> **Work to complete**: Lines in the listing below that contain the string "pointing" are to be found and copied.

> **Records to use**:
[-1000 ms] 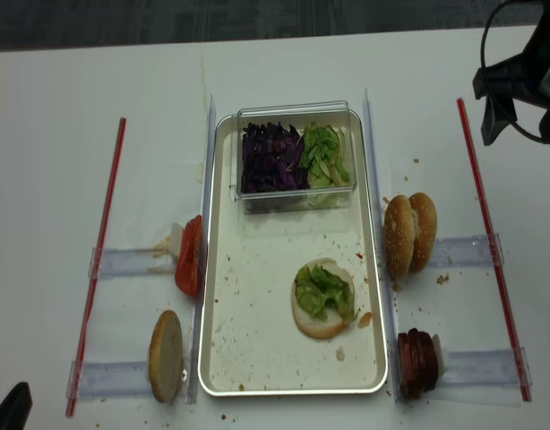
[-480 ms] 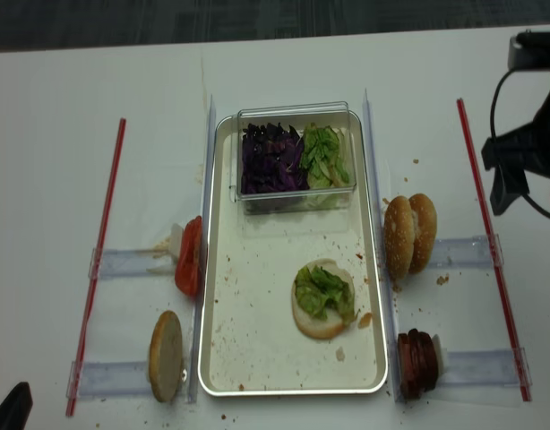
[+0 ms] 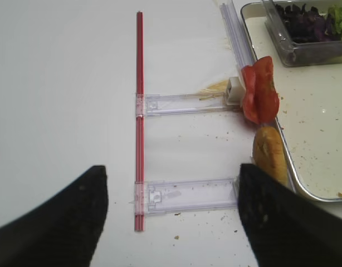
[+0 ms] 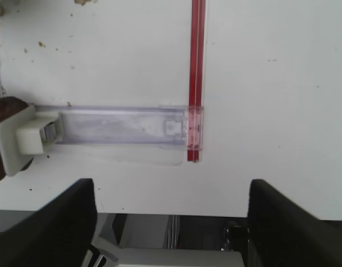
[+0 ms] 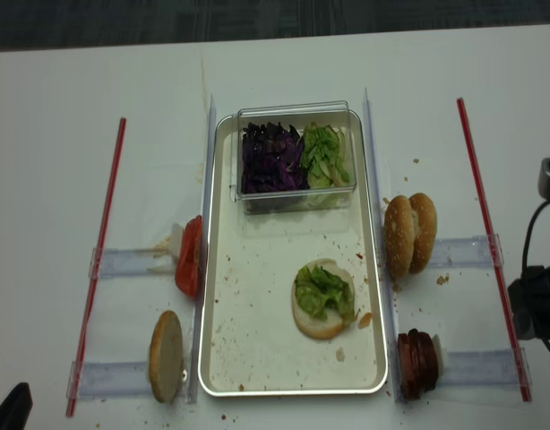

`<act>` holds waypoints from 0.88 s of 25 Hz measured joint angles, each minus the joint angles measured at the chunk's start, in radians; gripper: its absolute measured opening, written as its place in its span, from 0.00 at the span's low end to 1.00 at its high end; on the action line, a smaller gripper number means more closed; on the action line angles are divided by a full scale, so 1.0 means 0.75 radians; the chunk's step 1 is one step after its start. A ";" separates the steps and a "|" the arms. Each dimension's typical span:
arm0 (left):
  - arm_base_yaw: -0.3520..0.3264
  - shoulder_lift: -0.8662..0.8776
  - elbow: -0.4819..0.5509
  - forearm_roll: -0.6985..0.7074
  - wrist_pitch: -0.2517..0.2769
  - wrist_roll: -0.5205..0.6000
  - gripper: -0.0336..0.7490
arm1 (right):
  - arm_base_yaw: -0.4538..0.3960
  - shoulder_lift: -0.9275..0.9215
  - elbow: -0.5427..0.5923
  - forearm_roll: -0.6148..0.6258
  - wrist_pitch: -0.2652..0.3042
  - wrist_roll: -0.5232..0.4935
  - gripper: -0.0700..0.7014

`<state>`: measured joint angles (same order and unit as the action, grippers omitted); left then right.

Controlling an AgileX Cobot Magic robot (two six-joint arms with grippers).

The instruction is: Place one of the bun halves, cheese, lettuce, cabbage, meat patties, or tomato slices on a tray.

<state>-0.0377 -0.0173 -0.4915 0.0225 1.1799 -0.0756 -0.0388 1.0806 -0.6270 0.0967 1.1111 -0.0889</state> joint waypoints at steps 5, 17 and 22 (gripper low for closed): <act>0.000 0.000 0.000 0.000 0.000 0.000 0.67 | 0.000 -0.263 0.122 0.000 -0.011 0.000 0.86; 0.000 0.000 0.000 0.000 0.000 0.000 0.67 | 0.000 -0.742 0.196 -0.027 -0.030 0.030 0.86; 0.000 0.000 0.000 0.000 0.000 0.000 0.67 | 0.000 -0.902 0.198 -0.030 -0.022 0.030 0.86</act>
<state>-0.0377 -0.0173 -0.4915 0.0225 1.1799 -0.0756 -0.0388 0.4042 -0.4785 0.0744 1.0948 -0.0668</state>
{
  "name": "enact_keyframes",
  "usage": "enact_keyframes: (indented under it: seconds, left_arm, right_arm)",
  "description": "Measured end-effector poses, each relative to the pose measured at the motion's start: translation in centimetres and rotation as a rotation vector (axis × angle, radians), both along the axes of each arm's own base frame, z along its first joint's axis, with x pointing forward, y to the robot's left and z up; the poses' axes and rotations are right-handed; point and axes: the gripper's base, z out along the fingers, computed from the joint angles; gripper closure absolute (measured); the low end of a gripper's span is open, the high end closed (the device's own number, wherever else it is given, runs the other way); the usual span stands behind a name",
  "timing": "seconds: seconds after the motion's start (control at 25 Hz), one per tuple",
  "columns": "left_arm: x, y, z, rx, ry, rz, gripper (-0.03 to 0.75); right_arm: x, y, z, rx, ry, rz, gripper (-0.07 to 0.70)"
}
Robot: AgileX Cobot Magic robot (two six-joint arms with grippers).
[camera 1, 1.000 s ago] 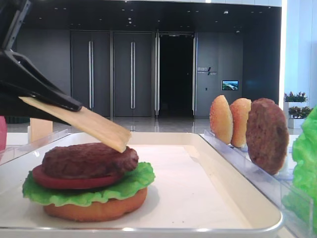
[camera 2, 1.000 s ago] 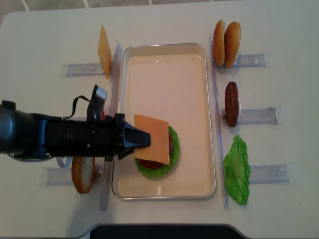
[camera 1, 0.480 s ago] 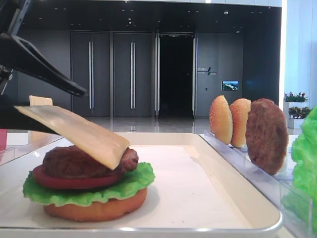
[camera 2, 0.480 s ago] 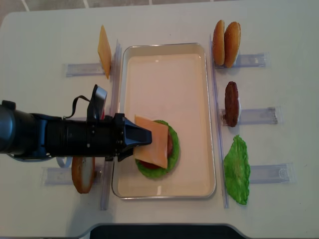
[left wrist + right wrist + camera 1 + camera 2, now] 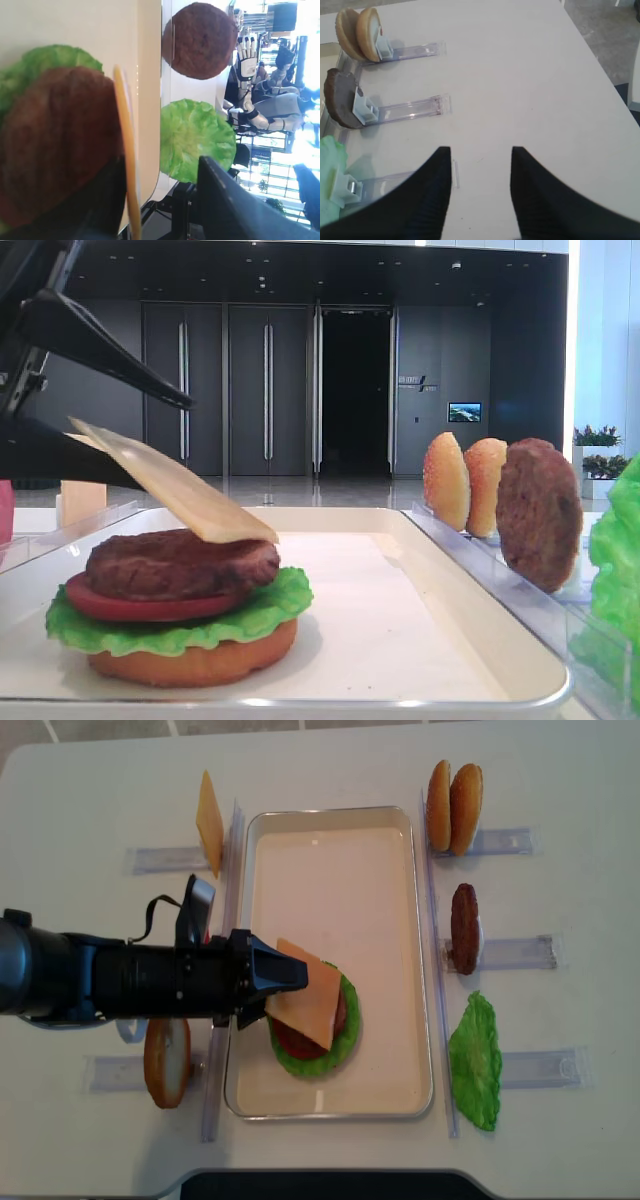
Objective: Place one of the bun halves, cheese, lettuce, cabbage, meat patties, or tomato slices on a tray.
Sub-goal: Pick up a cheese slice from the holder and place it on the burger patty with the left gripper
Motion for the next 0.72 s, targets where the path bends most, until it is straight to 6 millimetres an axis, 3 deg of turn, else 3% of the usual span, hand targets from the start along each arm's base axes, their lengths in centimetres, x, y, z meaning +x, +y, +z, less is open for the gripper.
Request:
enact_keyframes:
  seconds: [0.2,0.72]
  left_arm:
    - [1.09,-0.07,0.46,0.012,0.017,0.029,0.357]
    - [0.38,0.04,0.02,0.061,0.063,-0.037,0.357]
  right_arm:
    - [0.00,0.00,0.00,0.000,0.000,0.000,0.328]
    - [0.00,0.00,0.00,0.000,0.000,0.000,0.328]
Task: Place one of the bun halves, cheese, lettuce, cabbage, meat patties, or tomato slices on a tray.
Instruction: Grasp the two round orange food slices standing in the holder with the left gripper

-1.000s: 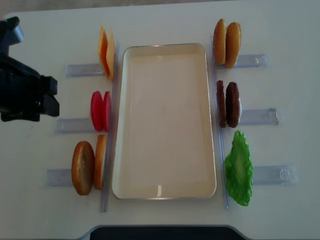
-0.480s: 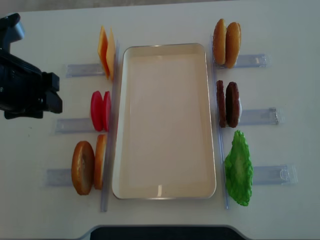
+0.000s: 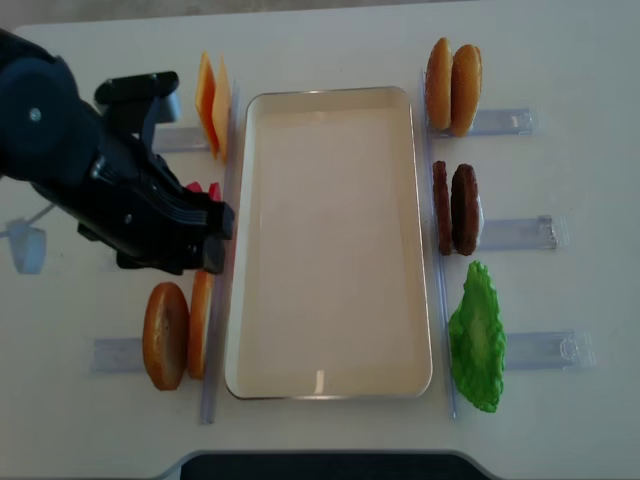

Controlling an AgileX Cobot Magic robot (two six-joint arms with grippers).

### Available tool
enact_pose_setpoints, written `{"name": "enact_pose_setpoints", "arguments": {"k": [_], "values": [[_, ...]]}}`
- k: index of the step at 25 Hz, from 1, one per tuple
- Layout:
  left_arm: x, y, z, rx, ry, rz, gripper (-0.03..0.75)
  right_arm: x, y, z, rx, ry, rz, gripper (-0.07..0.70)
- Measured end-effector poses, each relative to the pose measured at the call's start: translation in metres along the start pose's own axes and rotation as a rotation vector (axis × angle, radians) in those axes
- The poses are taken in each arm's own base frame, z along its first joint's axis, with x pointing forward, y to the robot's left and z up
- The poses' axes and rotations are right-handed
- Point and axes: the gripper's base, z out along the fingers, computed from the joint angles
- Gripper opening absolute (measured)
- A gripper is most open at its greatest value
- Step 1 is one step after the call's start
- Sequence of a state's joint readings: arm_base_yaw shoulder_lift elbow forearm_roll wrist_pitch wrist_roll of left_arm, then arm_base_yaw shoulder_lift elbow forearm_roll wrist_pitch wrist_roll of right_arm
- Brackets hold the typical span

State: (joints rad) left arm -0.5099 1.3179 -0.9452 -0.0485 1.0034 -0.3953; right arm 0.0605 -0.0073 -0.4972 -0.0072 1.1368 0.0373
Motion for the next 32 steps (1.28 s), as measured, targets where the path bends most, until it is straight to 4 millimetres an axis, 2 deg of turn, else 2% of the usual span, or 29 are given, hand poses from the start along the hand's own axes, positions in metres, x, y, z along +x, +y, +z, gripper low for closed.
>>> {"name": "enact_pose_setpoints", "arguments": {"k": [5, 17, 25, 32], "values": [[-0.001, -0.004, 0.011, -0.017, 0.041, -0.030, 0.391, 0.000, 0.000, 0.000, 0.000, 0.000, 0.000, 0.307], [0.002, 0.004, 0.011, -0.110, 0.073, -0.082, 0.391, 0.000, 0.000, 0.000, 0.000, 0.000, 0.000, 0.307], [-0.004, 0.002, 0.038, -0.147, 0.147, -0.063, 0.391, 0.000, 0.000, 0.000, 0.000, 0.000, 0.000, 0.307], [-0.008, 0.001, 0.054, -0.154, 0.168, -0.052, 0.391, 0.000, 0.000, 0.000, 0.000, 0.000, 0.000, 0.307]]}}
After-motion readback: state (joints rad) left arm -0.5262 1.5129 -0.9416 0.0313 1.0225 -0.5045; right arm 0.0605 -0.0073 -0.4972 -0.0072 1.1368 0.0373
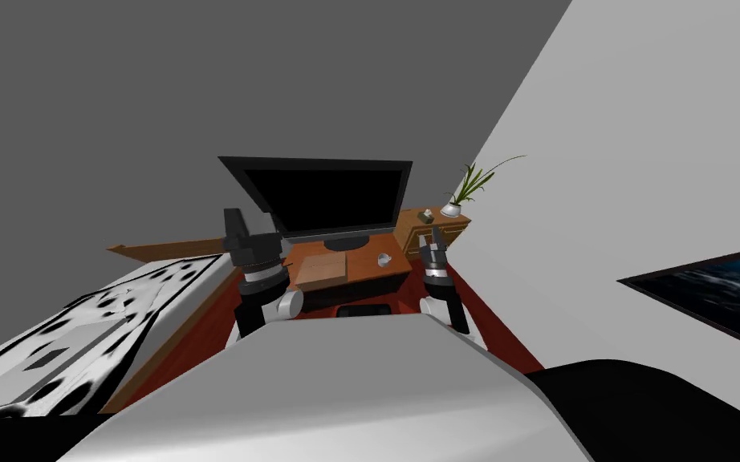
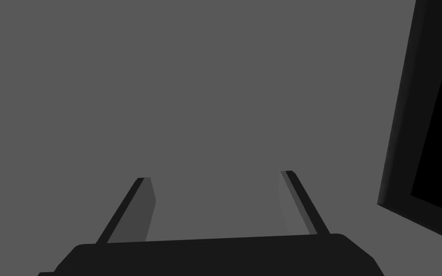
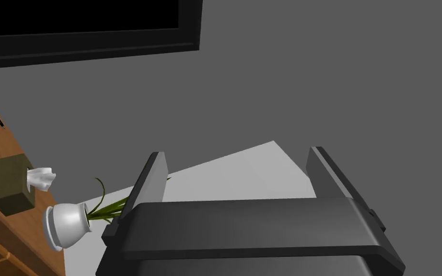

> **Written reply**:
  "description": "Measured end-effector poses, each relative to the pose measured at the motion's start: translation in centimetres and rotation as a rotation vector (axis × angle, radians), both along the axes of each arm's own base frame, z along its first joint's axis, with x pointing forward, y to the robot's left and z up; the poses' axes and rotations are right-handed; point and axes: the gripper's base, z out along the fingers, computed from the joint angles; gripper closure absolute (measured); the low end of a gripper's span is open, the high end closed (the device's own number, wherever else it is given, runs the other way); the usual span stands behind a name",
- The poses are taken in each arm's own base frame, z along its first joint's axis, with x pointing forward, y to the robot's left and z up

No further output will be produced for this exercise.